_Instructions to follow_.
From the first entry to the last, restate everything word for word and exclude pictures.

_Input records_.
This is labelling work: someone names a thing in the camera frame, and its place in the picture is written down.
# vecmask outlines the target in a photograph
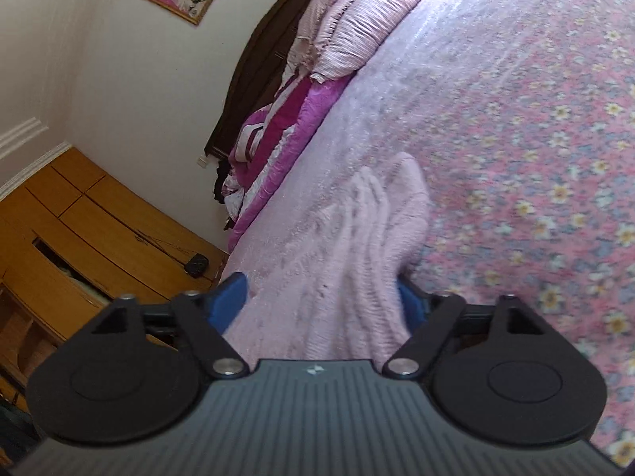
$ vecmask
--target electrical outlet
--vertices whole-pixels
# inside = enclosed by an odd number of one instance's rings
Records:
[[[196,164],[198,164],[201,168],[207,168],[207,164],[210,162],[206,155],[201,155],[199,159],[196,160]]]

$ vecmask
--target circular cover
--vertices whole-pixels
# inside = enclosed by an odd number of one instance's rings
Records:
[[[433,379],[442,410],[498,443],[528,447],[589,436],[606,402],[601,375],[572,346],[555,349],[539,338],[514,335],[442,360]]]
[[[139,440],[177,421],[197,397],[198,370],[177,351],[99,338],[84,347],[77,355],[62,346],[29,380],[29,408],[54,438],[93,445]]]

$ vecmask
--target pink bedspread
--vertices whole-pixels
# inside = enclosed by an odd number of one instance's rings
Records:
[[[628,463],[634,45],[635,0],[423,0],[349,84],[226,273],[246,272],[257,294],[344,181],[409,152],[434,203],[414,281],[472,303],[513,292],[542,312],[604,374],[593,441]]]

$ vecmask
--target wooden cabinet
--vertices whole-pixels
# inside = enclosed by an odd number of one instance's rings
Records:
[[[185,273],[196,253],[210,266]],[[24,410],[33,370],[123,293],[207,291],[227,255],[72,148],[0,202],[0,392]]]

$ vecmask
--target dark wooden headboard
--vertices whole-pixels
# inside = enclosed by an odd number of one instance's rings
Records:
[[[258,23],[234,71],[223,114],[205,145],[206,154],[226,158],[246,118],[273,100],[298,22],[310,1],[278,0]]]

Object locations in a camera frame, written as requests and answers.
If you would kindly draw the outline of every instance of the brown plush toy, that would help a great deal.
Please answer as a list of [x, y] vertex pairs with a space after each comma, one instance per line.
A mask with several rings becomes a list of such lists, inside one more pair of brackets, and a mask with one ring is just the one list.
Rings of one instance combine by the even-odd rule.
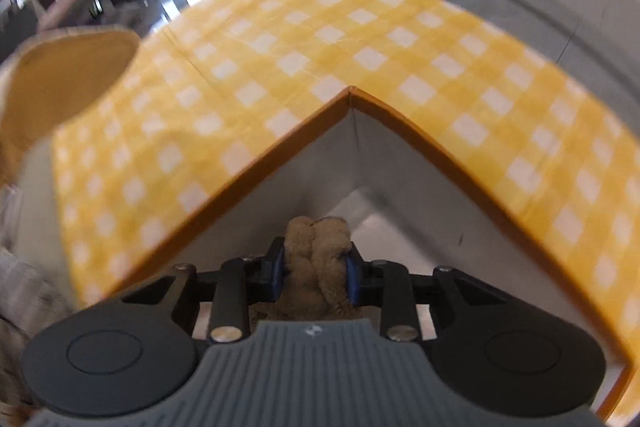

_Answer to this exercise_.
This is labelling work: someone names a thing in the camera frame, and its place in the picture is written down.
# vecmask outlines the target in a photograph
$ vecmask
--target electrical outlet
--vertices whole-pixels
# inside = enclosed by an odd number of one instance's rings
Records:
[[[196,164],[198,164],[201,168],[207,168],[207,164],[210,162],[206,155],[201,155],[199,159],[196,160]]]

$ vecmask
--target circular cover
--vertices whole-pixels
# inside = enclosed by an odd number of one instance's rings
Records:
[[[433,379],[442,410],[498,443],[528,447],[589,436],[606,402],[601,375],[572,346],[555,349],[539,338],[514,335],[442,360]]]
[[[139,440],[177,421],[197,397],[198,370],[177,351],[99,338],[84,347],[77,355],[62,346],[29,380],[29,408],[54,438],[93,445]]]

$ vecmask
--target pink bedspread
--vertices whole-pixels
# inside = enclosed by an odd number of one instance's rings
Records:
[[[628,463],[634,45],[635,0],[423,0],[349,84],[226,273],[246,272],[257,294],[344,181],[409,152],[434,203],[414,281],[472,303],[513,292],[542,312],[604,374],[593,441]]]

$ vecmask
--target wooden cabinet
--vertices whole-pixels
# inside = enclosed by an odd number of one instance's rings
Records:
[[[185,273],[196,253],[210,266]],[[24,410],[33,370],[123,293],[207,291],[227,255],[72,148],[0,202],[0,392]]]

$ vecmask
--target dark wooden headboard
--vertices whole-pixels
# inside = enclosed by an odd number of one instance's rings
Records:
[[[258,23],[234,71],[223,114],[205,145],[206,154],[226,158],[246,118],[273,100],[298,22],[310,1],[278,0]]]

Object locations in a camera frame, written as requests and answers.
If you would kindly draw the outline of every instance of the brown plush toy, that would help a great deal.
Please answer as a list of [x, y] vertex pairs with a space after each comma, one instance per line.
A mask with several rings becomes a list of such lists, inside one more pair of brackets, and a mask with one ring is just the one list.
Rings of one instance combine by the even-odd rule.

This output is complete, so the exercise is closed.